Comparison of deserialization approaches:
| Approach | Allocation | Use Case |
|----------|------------|----------|
| deserialize | New allocation each time | One-time deserialization |
| deserialize_in_place | Reuses existing allocation | Repeated deserialization |
| Zero-copy (borrowed) | No allocation (borrows from input) | Short-lived, input-bound data |
Memory behavior:
| Type | Standard | In-place |
|------|----------|----------|
| Vec | Allocate buffer | Reuse buffer (if capacity sufficient) |
| String | Allocate buffer | Reuse buffer (if capacity sufficient) |
| HashMap | Allocate hash table | Reuse hash table |
| Primitives | Copy | Copy (no benefit) |
| Small structs | Stack copy | Stack copy (minimal benefit) |
Key insight: deserialize_in_place addresses a specific performance problem: the allocation overhead of repeatedly deserializing similar-sized data into the same structure.

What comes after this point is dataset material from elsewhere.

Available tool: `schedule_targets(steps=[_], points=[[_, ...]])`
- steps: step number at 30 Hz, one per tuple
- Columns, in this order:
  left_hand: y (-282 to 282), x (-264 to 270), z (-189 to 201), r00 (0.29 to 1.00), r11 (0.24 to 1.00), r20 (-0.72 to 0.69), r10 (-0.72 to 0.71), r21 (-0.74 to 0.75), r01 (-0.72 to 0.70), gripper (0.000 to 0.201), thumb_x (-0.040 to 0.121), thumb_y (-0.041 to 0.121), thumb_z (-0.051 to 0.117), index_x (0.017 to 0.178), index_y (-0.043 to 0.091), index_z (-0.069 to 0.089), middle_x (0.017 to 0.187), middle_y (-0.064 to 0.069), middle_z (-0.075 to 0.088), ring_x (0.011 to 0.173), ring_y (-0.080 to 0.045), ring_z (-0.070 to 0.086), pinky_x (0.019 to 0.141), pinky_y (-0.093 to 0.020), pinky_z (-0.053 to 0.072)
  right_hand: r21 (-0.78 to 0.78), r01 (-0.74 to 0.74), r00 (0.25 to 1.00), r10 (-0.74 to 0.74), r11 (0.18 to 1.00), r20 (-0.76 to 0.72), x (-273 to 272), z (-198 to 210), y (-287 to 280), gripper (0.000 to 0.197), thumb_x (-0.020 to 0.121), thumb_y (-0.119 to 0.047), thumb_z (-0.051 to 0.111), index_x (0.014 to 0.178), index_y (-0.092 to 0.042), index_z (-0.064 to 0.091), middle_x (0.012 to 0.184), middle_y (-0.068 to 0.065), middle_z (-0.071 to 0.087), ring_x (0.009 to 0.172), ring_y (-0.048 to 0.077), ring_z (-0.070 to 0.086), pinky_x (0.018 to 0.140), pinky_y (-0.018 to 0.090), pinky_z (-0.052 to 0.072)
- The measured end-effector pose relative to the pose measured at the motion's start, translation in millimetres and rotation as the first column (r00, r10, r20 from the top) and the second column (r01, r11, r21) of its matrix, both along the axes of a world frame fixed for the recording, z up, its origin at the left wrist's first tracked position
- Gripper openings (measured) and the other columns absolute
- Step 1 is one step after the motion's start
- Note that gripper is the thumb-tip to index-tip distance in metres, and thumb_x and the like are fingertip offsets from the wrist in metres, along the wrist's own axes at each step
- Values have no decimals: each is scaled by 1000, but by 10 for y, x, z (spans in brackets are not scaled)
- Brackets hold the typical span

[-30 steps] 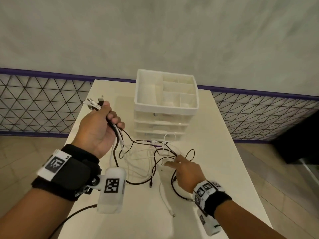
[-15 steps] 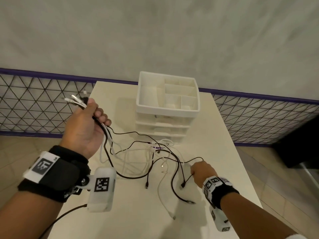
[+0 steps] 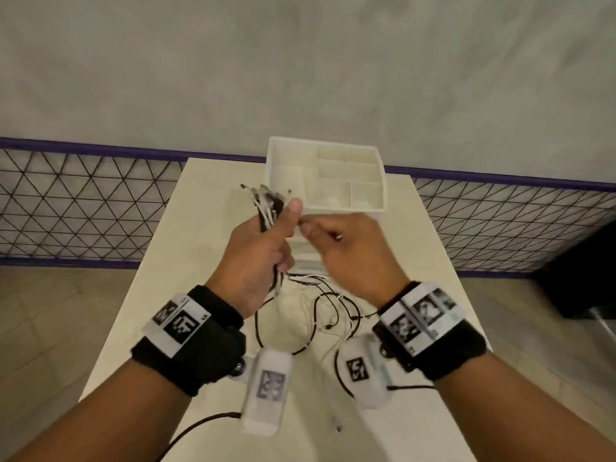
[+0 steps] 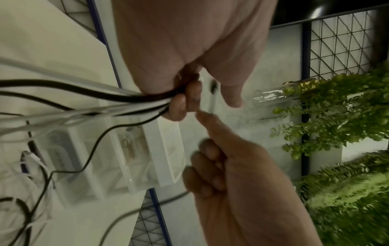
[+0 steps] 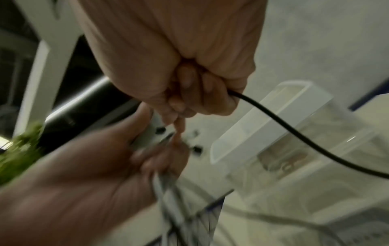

In a tight loop where you deserialize a message, process it, and deserialize another, standard deserialize allocates new storage each iteration. The garbage from previous iterations gets freed, causing memory churn. deserialize_in_place lets you pre-allocate a structure and reuse its buffers across iterations, reducing allocation to O(1) amortized rather than O(n) per iteration. This optimization only helps when the type has internal buffers to reuse—collections like Vec, String, and HashMap—and when the deserialized data is similar in size across iterations so the capacity is sufficient. The pattern requires manual clearing before each call to prevent stale data contamination. The optimization complements rather than replaces zero-copy deserialization: zero-copy avoids allocations by borrowing from the input, while in-place avoids allocations by reusing existing buffers. For maximum efficiency in high-throughput deserialization, combine both—use borrowed types for fields that can reference the input, and pre-allocate collections for fields that must own their data.